**Problem to solve**. In the data that follows, count the lines where "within" appears, and write only the number.

(Collected data)

▶

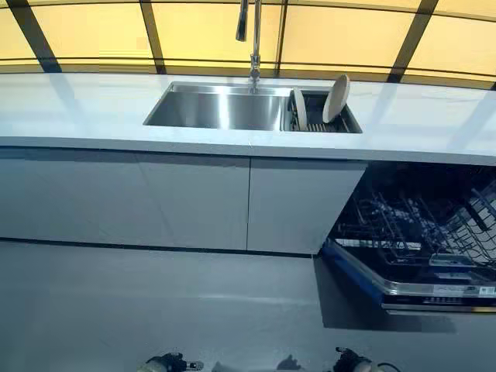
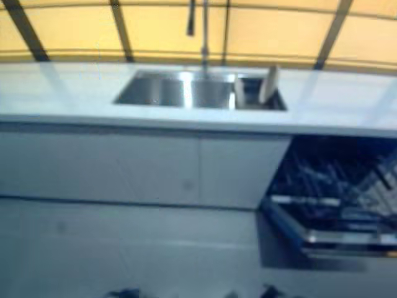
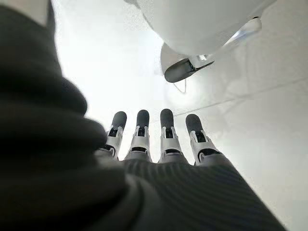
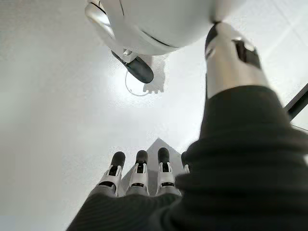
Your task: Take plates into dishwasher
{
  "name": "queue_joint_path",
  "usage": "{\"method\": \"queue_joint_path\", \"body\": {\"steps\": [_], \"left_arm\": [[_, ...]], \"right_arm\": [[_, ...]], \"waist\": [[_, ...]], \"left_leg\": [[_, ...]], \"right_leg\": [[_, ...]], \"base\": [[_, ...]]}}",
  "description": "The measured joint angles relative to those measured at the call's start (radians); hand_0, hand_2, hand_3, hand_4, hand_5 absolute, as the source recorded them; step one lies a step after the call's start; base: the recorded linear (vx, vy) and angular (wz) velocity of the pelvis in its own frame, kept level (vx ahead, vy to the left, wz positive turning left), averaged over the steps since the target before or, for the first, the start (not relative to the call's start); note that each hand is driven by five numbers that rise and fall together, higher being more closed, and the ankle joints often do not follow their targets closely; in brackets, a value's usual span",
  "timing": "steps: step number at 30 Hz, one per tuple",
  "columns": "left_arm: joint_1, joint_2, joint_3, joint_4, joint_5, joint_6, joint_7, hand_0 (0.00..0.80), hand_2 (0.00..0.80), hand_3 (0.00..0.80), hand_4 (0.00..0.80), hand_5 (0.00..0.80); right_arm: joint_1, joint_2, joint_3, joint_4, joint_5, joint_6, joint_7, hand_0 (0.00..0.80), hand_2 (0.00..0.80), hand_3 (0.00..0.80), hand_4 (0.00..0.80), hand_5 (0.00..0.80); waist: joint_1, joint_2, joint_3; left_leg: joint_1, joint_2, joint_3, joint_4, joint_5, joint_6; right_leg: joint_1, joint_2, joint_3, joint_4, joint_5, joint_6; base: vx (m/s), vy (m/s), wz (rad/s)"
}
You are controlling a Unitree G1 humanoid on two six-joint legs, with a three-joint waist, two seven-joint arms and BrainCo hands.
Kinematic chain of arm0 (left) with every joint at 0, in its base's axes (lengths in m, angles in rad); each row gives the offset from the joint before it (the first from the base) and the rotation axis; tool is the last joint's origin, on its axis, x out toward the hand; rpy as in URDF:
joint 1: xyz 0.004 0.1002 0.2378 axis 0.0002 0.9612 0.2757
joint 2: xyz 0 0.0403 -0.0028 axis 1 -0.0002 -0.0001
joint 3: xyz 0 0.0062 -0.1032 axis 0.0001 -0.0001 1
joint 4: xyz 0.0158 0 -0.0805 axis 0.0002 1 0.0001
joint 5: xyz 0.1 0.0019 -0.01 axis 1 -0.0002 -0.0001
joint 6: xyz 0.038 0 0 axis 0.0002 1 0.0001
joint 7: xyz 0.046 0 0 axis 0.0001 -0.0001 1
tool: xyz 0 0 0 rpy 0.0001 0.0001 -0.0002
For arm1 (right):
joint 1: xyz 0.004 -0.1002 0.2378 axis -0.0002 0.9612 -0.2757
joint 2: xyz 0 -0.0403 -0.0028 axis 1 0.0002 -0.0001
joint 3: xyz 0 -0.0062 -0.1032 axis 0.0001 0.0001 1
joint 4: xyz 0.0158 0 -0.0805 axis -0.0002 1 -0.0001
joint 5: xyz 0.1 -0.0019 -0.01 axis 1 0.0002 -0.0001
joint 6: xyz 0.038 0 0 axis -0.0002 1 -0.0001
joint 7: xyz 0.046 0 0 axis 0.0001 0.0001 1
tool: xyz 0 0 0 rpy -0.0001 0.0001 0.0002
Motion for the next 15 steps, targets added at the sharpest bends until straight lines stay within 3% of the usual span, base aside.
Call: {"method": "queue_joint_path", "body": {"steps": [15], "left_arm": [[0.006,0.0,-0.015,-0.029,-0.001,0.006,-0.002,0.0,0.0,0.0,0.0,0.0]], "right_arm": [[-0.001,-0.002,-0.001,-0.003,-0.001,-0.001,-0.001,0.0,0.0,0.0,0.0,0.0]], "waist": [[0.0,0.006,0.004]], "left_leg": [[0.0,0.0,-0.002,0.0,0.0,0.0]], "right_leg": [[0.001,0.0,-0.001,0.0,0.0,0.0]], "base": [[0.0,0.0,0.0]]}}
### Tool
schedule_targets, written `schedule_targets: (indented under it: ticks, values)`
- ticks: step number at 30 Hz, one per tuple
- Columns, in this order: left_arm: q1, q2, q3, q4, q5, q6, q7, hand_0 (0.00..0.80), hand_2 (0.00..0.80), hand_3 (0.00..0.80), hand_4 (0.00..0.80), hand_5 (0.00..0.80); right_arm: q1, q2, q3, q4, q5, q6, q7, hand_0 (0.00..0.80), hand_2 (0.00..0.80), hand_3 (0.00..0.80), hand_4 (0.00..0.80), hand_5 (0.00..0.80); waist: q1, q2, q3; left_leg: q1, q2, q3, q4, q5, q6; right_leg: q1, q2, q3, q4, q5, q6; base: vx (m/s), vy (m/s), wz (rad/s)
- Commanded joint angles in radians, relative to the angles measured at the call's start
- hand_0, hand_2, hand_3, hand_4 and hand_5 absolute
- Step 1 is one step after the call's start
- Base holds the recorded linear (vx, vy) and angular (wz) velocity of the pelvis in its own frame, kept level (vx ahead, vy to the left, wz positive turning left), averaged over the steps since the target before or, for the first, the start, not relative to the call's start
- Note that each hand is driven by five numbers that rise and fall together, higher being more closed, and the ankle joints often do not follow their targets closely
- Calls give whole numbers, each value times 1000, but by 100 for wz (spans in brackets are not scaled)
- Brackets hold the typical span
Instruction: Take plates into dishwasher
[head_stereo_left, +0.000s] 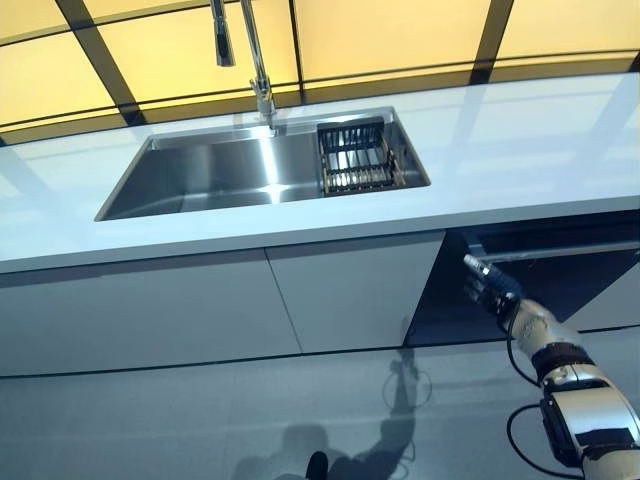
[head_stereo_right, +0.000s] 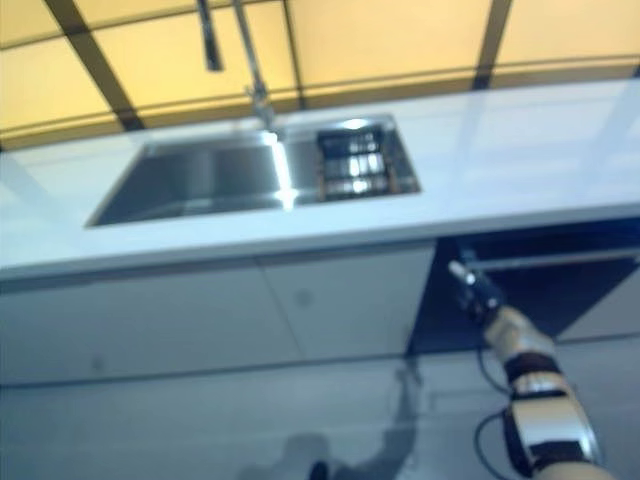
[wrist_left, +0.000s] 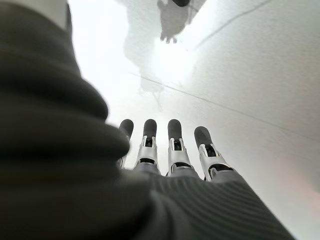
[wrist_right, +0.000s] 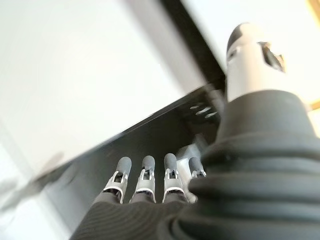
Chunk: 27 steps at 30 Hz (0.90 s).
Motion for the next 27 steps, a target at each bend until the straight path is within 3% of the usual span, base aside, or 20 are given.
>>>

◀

**Reply to the task**. 2